I have two identical servers (in terms of hardware), they are both standard installations of windows server 2008 r2, with minimal software installed (basically my code and required stuff like jvm etc).

On the one server, I am running sql server 2005, on the second server postgresql 9.1. The difference in performance b/n these 2 servers is staggering, it's so bad on postgresql that I'm regretting my initial "let's use postgresql instead of paying for the sql server license" speech to my boss. We're talking differences of 30 seconds vs 15 mins for the same command, and it's not just this one command, it's any query or command I throw at it. They both have pretty much the same data (records were inserted in different order), and both databases have the exact same structure / indexes etc.

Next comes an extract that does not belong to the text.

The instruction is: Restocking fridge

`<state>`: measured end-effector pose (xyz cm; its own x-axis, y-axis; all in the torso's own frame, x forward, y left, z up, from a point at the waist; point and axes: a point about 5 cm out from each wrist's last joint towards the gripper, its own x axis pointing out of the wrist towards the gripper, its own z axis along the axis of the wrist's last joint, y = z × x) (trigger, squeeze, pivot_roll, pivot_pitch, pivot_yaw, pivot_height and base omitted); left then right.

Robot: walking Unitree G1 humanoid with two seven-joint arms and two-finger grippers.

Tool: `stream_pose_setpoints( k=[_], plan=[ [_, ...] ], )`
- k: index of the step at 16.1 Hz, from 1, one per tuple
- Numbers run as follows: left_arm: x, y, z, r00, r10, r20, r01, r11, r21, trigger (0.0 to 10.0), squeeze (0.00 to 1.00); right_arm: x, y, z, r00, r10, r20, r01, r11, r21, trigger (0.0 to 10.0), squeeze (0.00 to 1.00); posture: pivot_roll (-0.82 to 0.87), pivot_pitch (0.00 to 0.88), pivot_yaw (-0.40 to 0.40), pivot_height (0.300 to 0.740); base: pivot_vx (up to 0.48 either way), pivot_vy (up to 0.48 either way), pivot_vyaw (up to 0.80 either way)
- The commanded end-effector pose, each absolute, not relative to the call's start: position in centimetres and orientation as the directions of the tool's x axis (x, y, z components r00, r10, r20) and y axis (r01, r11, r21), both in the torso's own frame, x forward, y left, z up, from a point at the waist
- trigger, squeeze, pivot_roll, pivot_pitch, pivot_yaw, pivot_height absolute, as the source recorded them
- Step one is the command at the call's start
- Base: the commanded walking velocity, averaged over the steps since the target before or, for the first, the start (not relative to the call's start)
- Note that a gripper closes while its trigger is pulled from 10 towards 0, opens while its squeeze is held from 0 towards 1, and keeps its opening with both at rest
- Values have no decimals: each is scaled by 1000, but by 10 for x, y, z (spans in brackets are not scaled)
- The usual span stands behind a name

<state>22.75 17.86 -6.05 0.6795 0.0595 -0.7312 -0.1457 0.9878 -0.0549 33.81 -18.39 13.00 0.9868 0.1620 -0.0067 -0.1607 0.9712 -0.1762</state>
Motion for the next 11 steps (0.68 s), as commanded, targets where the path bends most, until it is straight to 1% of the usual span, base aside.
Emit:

But I'm hoping it's just a matter of performance tuning. The thing is, sql server is pretty much using all 32 gigs of ram on the server, whereas postgresl is using nothing, definitely less than a gig though I haven't actually figured it out in fine detail.

How do I get postgresql to use 20+ gigs of ram? These servers were built specifically for this database stuff, so any ram not in use by the database and supporting processes is wasted in my opinion.

Best Answer

There are many tweakable constants, initialised via postgres.conf. The most important ones are:

  • max_connections: the number of concurrent sessions
  • work_mem : the maximal amount of memory to be used for intermediate results such as hash tables, and for sorting
  • shared_buffers the amount of memory dedicated to 'pinned' buffer space.
  • effective_cache_size the amount of memory assumed to be used by the OS's LRU buffers.
  • random_page_cost : an estimate for the relative cost of disk seeks.

max_connections should not be set higher than needed, connections cost resources even when idle; in most cases a connection would spend more time waiting inside than waiting outside. (at the price of concurrency) A nice rule-of-thumb formula is "number of spindles+number of processors+X"

work_mem is tricky: is can be applied to every subquery, so a query with 5 HASHJOINS might cost 5*work_mem. And for worst-case scenarios, you should also think of multiple sessions consuming this amount (again a reason to keep max_connections low).

shared_buffers is (IMHO) overrated. Normally it is advised to set it to about 1/4...1/2 of all available "free" memory, but I tend to keep it low, and set effective_cache_size to all available "free" memory.

random_page_cost is the cost for a seek+read on the disk. It is relative to the sequential_disk_cost, which is 1. The default (4) for random_page_cost is set too high for modern machines and network storage, normally it can be lowered to between 2 and 1.x. For SSD disks yould even set it to 1.0, since seeking is almost for free on SSDs.